Further troubling VA observers is the way Millennium Consulting is conducting its Phase One survey. Broad swaths of the 27 acres slated for surficial soil testing were missed, including the inclines of the dump’s main arroyo, land adjacent to Brentwood Theatre, and a considerable chunk of Barrington Recreation Center including part of the dog park. Millennium’s Noel says he won’t be revisiting Brentwood School, either. “It has been more than adequately addressed,” Noel told CityBeat on January 30.

But has it?

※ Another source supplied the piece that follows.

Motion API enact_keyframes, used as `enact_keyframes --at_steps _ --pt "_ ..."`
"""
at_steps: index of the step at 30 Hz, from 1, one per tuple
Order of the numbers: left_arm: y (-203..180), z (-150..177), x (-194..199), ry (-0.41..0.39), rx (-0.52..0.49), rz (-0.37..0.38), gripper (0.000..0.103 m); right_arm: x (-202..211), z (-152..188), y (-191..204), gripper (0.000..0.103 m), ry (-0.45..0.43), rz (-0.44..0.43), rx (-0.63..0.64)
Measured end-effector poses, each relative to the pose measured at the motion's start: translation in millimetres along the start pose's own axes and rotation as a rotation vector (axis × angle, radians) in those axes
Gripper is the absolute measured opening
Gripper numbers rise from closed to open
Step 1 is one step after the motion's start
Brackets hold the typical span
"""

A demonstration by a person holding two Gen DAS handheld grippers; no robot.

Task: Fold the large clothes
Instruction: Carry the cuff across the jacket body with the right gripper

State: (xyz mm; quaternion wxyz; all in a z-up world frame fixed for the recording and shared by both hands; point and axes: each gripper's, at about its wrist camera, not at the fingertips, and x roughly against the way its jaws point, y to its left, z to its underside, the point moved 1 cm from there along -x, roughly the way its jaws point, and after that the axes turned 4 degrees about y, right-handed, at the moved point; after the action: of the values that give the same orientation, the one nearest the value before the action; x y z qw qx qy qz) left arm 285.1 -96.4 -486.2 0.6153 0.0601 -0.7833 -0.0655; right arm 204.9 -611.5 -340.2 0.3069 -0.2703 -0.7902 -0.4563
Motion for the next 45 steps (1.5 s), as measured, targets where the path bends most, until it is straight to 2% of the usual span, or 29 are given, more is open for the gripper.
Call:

Ramberg notes that the large debris mound in the center of the known dump is the same one that the VA told CityBeat in January 2006 was a result of excavating waste from under Brentwood School’s fields. The mound’s ambient radiation is twice normal background and shards of radioactive glass and a “hot” syringe were found next to it. The syringe still lies on the ground although Noel had said he would have it analyzed for radiation.

“It would behoove Brentwood School to know what’s in that mound since they maintain, perhaps presumptuously, that no rad waste was buried on its leased land,” said Ramberg. “It’s an obvious choice for Millennium’s Phase Two that [the mound] should be cored and a determination made if there is any radiation and how hazardous it is. Wherever [Millennium] sees a mound, they should bore. It’s that simple.”